WHAT IS EXPECTED.
Could you retype every line of the data underneath without altering anything?

**** COLLECTED DATA

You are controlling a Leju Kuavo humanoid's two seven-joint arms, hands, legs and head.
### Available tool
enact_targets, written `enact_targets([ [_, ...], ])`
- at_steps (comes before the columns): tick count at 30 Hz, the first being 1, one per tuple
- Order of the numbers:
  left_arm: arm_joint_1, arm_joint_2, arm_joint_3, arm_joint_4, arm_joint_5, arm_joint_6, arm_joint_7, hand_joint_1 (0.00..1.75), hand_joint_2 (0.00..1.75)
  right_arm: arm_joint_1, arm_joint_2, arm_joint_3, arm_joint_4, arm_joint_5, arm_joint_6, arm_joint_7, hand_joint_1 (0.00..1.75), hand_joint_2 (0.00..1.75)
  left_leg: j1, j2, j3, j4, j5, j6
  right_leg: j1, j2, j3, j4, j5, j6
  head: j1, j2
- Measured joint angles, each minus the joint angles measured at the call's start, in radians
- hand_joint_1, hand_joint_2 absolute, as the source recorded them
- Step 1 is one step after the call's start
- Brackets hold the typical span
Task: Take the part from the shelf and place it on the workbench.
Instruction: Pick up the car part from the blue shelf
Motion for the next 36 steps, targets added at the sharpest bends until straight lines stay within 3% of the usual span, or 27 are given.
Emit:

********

WRITTEN SOLUTION.
You are controlling a Leju Kuavo humanoid's two seven-joint arms, hands, legs and head.
### Available tool
enact_targets, written `enact_targets([ [_, ...], ])`
- at_steps (comes before the columns): tick count at 30 Hz, the first being 1, one per tuple
- Order of the numbers:
  left_arm: arm_joint_1, arm_joint_2, arm_joint_3, arm_joint_4, arm_joint_5, arm_joint_6, arm_joint_7, hand_joint_1 (0.00..1.75), hand_joint_2 (0.00..1.75)
  right_arm: arm_joint_1, arm_joint_2, arm_joint_3, arm_joint_4, arm_joint_5, arm_joint_6, arm_joint_7, hand_joint_1 (0.00..1.75), hand_joint_2 (0.00..1.75)
  left_leg: j1, j2, j3, j4, j5, j6
  right_leg: j1, j2, j3, j4, j5, j6
  head: j1, j2
- Measured joint angles, each minus the joint angles measured at the call's start, in radians
- hand_joint_1, hand_joint_2 absolute, as the source recorded them
- Step 1 is one step after the call's start
- Brackets hold the typical span
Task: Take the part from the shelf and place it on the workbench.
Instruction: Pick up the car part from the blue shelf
Motion for the next 36 steps, targets added at the sharpest bends until straight lines stay within 3% of the usual span, or 27 are given.
Emit:

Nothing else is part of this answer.